Which lines below mention "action"? Pick each one out.
** Provided material follows **
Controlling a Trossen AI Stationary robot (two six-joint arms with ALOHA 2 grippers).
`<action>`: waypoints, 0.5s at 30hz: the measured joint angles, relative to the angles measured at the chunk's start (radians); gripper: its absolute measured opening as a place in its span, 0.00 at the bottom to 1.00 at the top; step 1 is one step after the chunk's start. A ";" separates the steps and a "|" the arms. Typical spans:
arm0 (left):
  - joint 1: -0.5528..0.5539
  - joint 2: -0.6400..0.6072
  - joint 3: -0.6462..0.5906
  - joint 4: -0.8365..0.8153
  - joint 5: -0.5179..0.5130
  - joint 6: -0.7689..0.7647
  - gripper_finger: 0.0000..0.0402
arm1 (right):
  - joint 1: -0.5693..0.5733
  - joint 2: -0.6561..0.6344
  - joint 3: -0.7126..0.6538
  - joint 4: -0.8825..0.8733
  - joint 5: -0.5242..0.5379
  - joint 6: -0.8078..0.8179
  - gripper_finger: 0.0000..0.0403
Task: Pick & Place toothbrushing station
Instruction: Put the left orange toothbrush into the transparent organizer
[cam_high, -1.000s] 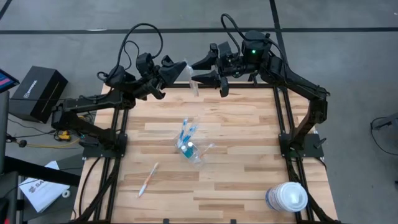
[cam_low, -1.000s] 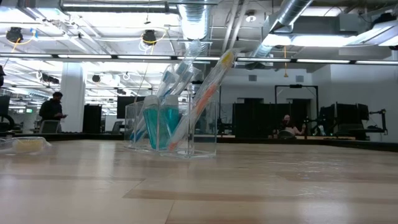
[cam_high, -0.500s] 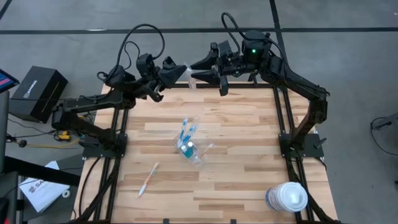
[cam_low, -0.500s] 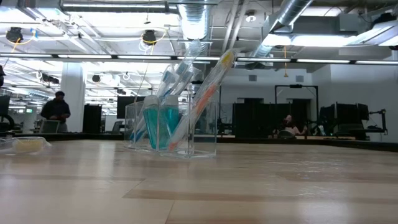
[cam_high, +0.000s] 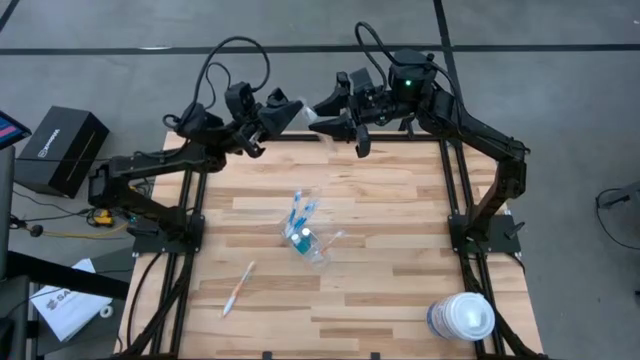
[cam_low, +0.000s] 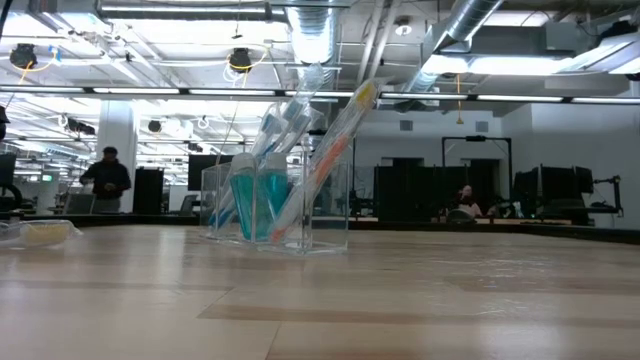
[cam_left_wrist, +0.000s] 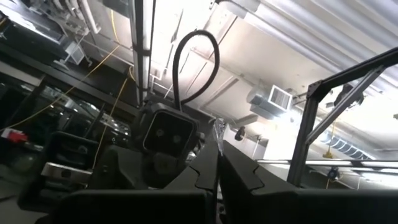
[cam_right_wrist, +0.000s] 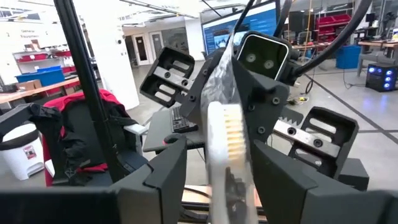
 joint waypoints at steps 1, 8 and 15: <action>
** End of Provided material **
Answer space =>
`<action>`: waypoints, 0.5s at 30hz: the measured joint angles, relative to the angles measured at the chunk's start (radians); gripper: its absolute measured opening as a place in its span, 0.00 at the bottom to 1.00 at the top; step 1 is one step after the chunk's start. A ";" separates the steps and a "|" the arms. Typical spans:
 joint waypoints at steps 1, 8 and 15: <action>

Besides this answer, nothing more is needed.